Direct care is a return to something medicine used to be, and should be: a relationship.
Direct Primary Care (DPC)
Direct Primary Care is a model where patients pay their primary care physician directly — usually through a flat monthly or annual membership — instead of billing insurance for each visit. In exchange, most DPC practices offer:
Prompt, short wait times for appointments, instead of weeks on a scheduling calendar
Extended, comprehensive visits that give your physician room to actually listen, examine, and think
Quick access to your physician by phone, text, or email — not a call center or portal queue
Transparent, predictable pricing, often including labs, basic procedures, and wholesale-cost medications
A much smaller patient panel — so your doctor actually has time to know you
DPC is still primary care in every clinical sense: your annual physicals, chronic disease management, urgent concerns, and preventive screenings all happen here. What's different is how it's paid for and how much room your doctor has to actually practice medicine with you, the way physicians once did, before the relationship was squeezed to fit an insurance clock.

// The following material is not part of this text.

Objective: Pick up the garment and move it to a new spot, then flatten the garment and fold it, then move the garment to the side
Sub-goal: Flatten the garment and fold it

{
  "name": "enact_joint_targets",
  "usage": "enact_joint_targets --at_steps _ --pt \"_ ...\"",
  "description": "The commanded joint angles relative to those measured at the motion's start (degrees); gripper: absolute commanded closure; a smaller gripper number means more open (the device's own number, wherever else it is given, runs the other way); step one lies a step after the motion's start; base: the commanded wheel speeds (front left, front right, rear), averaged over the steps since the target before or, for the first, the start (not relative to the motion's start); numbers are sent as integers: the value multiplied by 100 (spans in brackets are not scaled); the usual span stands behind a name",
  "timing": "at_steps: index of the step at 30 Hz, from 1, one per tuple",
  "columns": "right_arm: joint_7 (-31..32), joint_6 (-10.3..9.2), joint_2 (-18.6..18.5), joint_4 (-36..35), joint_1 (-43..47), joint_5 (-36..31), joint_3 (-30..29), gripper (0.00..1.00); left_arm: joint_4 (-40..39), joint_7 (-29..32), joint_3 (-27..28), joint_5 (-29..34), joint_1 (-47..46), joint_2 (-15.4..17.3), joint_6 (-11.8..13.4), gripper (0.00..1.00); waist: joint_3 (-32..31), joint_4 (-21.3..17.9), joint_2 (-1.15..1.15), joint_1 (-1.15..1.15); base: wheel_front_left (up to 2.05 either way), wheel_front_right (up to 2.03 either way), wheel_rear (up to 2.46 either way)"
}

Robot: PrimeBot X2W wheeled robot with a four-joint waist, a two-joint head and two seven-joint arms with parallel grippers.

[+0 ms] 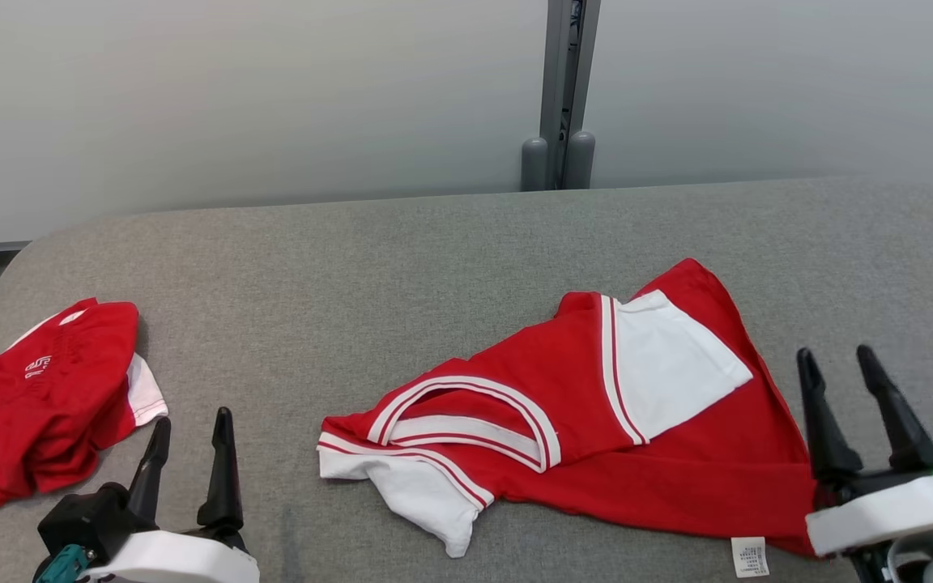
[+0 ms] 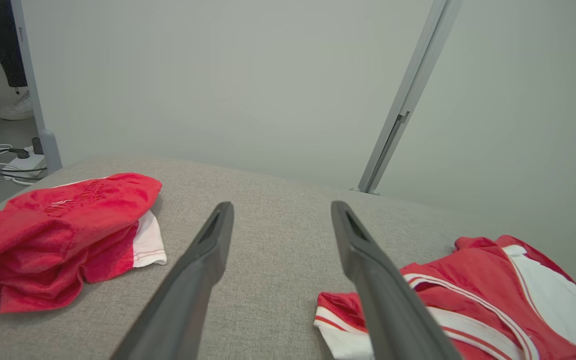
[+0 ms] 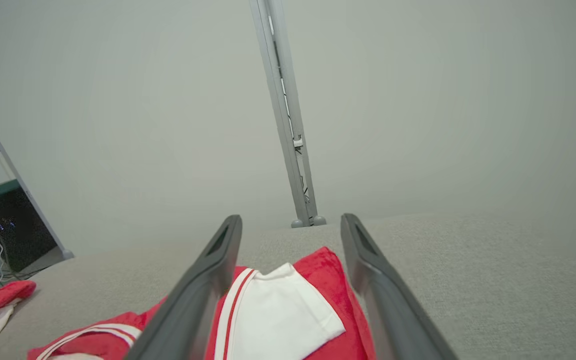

Direct Specialty Care (DSC)
Direct Specialty Care applies that same membership-based, insurance-free structure to specialty medicine — neurology, cardiology, dermatology, endocrinology, and beyond. A DSC practice is run by a board-certified specialist who has stepped outside insurance networks so that visits can look like:
Extended, comprehensive visits, with follow-up that's more responsive and care that's more proactive than reactive
Timely access to a specialist — not waiting weeks, months, or even years, as patients too often do
The ability to address complex, multifaceted problems in a single visit, instead of insurance rules that push patients back for separate appointments to address one issue at a time
Room for the advanced testing and workup that preventive care in specialties like cognitive longevity or cardiac health requires, even when it isn't considered "routine" by industry standards
"Practicing this way has truly brough the joy back to the practice of medicine!"
Dr. S Koehn. DO
How DPC and DSC work together?
DPC and DSC aren't competing models,
they're complementary.
A patient might have a DPC physician for everyday primary care and see a DSC specialist for a specific area of focus, such as neurology or cardiology. Because both physicians are freed from insurance administrative burden, they have the time and freedom to actually talk to each other, coordinate care, and treat the patient as a whole person rather than a claim number split across two disconnected systems — the way medicine used to work, built on relationships between physicians as much as between physician and patient.
Impact Stories
Sharing how direct care changes lives daily.
Advocacy Efforts
Partnering with lawmakers and physicians to promote policies that support direct care models and improve patient access across New York State.
Educational Events
Hosting workshops and webinars designed to educate both doctors and patients about the benefits and logistics of direct care.
Contact
Questions or thoughts?
Reach out to the New York State Direct Care Physicians Alliance team.
Phone
NYSdirectcare@gmail.com
518-555-1234
© 2026. All rights reserved.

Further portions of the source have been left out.